Problem - What you return should be exactly the lines from the one containing "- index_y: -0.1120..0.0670" down to the final line of the listing, with nothing else.

Dataset records -
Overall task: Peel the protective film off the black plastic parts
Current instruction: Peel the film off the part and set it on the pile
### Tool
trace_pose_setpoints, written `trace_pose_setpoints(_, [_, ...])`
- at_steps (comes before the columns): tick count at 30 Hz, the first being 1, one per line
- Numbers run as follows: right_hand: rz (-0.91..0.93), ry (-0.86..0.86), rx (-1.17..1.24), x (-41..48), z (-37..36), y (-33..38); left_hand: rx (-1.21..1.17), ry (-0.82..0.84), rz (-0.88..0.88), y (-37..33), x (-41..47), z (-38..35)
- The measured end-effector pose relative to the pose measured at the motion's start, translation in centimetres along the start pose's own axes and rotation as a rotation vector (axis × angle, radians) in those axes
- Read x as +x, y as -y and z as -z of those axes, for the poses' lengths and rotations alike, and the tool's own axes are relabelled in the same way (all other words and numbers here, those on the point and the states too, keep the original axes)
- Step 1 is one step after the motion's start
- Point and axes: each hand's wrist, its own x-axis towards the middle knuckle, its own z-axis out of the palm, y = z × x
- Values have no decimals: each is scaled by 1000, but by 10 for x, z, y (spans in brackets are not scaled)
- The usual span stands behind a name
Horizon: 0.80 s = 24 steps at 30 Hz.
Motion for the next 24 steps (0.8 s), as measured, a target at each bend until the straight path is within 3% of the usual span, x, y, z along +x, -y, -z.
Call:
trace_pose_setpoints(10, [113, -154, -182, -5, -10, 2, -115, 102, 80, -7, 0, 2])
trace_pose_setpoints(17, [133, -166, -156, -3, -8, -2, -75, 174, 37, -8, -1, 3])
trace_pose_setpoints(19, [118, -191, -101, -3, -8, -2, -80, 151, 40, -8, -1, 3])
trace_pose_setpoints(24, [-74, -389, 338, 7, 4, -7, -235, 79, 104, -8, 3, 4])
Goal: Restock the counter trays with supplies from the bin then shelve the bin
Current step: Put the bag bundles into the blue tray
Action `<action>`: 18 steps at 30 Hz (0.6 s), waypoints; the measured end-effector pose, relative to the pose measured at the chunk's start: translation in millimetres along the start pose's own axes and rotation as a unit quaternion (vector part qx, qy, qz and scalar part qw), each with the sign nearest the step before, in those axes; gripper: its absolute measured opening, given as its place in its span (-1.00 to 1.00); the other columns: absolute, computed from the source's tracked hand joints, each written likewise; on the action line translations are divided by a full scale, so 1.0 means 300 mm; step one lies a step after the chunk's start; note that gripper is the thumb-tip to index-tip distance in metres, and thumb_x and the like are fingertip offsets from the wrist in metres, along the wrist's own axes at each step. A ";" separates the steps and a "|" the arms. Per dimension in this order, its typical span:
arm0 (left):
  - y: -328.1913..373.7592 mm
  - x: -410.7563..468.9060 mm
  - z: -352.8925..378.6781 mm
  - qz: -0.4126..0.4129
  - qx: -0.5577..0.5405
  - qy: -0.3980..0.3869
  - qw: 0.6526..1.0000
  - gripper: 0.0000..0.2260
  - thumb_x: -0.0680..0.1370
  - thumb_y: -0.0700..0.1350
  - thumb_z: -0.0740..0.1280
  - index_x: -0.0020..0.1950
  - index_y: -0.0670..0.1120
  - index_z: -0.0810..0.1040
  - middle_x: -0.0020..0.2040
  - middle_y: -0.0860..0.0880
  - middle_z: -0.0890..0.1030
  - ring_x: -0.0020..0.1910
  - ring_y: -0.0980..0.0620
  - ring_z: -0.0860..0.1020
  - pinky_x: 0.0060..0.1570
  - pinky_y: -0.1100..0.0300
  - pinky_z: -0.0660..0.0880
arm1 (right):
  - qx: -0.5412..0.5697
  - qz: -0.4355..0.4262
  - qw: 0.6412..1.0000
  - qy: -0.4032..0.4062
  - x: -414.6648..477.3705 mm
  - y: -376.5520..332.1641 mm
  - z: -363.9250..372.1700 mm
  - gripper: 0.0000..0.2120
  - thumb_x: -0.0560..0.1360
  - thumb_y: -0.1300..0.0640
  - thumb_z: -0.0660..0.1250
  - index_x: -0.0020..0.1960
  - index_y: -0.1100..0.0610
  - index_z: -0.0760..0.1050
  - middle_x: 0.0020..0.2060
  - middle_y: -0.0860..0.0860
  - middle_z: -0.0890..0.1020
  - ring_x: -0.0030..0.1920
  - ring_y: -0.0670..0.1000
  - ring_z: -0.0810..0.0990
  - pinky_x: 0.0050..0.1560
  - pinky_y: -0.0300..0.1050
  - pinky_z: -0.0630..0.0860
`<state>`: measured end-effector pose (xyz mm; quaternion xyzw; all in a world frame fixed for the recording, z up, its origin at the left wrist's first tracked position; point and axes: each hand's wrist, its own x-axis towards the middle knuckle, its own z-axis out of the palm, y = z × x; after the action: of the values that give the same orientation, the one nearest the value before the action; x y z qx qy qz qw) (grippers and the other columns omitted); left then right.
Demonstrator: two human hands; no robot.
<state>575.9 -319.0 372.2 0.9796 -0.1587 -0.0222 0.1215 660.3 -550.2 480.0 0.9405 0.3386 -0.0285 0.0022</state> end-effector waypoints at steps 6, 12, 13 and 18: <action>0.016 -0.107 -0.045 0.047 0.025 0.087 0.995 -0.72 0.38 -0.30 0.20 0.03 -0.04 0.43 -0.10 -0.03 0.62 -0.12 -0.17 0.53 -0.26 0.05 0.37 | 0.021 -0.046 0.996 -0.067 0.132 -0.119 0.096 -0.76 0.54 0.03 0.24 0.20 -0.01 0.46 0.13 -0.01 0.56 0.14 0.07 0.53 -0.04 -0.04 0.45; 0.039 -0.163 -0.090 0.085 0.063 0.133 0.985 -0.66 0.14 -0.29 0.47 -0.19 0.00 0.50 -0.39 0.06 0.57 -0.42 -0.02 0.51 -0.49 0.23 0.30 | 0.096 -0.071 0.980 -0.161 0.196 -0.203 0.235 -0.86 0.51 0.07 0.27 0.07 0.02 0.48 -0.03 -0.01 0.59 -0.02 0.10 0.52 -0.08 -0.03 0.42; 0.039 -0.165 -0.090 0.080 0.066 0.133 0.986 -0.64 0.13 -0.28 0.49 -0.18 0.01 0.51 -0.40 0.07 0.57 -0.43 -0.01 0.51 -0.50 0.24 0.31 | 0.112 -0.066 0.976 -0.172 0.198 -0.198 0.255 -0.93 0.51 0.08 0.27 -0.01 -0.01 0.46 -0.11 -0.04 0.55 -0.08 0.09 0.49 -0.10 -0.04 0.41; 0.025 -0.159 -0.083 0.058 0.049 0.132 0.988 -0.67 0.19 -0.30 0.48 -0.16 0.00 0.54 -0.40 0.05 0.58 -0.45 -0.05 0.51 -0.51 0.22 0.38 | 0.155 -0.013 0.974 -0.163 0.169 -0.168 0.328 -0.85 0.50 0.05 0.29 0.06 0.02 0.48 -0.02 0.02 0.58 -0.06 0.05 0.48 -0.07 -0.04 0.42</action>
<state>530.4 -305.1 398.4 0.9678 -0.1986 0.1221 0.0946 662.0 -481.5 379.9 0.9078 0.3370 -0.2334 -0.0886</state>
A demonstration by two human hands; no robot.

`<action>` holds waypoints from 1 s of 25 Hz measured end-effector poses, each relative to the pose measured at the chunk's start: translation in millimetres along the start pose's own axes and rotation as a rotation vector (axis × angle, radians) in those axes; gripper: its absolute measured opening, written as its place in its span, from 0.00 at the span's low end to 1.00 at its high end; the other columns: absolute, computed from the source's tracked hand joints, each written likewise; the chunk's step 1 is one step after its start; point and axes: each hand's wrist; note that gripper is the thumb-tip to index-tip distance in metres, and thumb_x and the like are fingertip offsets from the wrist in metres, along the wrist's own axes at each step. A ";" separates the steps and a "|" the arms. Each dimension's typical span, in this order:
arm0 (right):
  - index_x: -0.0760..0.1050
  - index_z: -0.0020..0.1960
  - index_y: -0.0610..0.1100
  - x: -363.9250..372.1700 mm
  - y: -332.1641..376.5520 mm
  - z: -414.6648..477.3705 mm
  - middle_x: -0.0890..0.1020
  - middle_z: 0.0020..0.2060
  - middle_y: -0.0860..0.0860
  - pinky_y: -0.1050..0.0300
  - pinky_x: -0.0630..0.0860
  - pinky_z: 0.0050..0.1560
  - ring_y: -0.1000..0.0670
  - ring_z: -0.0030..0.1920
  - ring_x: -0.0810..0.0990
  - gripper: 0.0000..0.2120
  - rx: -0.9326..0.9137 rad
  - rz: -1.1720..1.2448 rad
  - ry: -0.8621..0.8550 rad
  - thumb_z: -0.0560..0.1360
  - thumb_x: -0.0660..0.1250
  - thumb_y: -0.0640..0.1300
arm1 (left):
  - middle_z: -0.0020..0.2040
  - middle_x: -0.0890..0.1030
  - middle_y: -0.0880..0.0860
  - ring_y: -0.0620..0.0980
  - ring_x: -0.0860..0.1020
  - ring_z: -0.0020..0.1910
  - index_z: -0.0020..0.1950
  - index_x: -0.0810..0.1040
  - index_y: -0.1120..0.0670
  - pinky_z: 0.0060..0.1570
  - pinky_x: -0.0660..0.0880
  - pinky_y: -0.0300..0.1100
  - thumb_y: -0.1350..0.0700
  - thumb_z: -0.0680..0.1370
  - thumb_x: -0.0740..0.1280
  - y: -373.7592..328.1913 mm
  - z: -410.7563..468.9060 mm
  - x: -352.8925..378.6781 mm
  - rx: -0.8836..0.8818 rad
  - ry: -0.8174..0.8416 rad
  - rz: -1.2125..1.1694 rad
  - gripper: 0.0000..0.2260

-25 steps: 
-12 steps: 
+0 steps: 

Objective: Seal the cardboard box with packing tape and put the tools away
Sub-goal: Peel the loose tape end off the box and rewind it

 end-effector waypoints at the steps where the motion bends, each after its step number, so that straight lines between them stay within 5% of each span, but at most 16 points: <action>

Task output -
  - index_y: -0.1120..0.0670
  - pinky_z: 0.0060..0.1570
  - pinky_x: -0.0660..0.0880
  - pinky_y: -0.0300..0.1100
  - thumb_y: -0.1350..0.0700
  - thumb_z: -0.0680..0.1370
  - thumb_x: -0.0740..0.1280
  - y: -373.7592..328.1913 mm
  - z: -410.7563..468.9060 mm
  - x: -352.8925..378.6781 mm
  - rx: -0.8836..0.8818 rad
  - ry: -0.8174..0.8416 rad
  - rz: -1.2125..1.1694 rad
  - gripper: 0.0000..0.2260

-25 steps: 
-12 steps: 
+0 steps: 

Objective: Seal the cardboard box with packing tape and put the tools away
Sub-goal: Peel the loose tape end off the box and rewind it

 end-effector waypoints at the steps where the motion bends, each after its step number, so that straight lines between them stay within 5% of each span, but at most 16 points: <action>

Work on this exercise is now complete.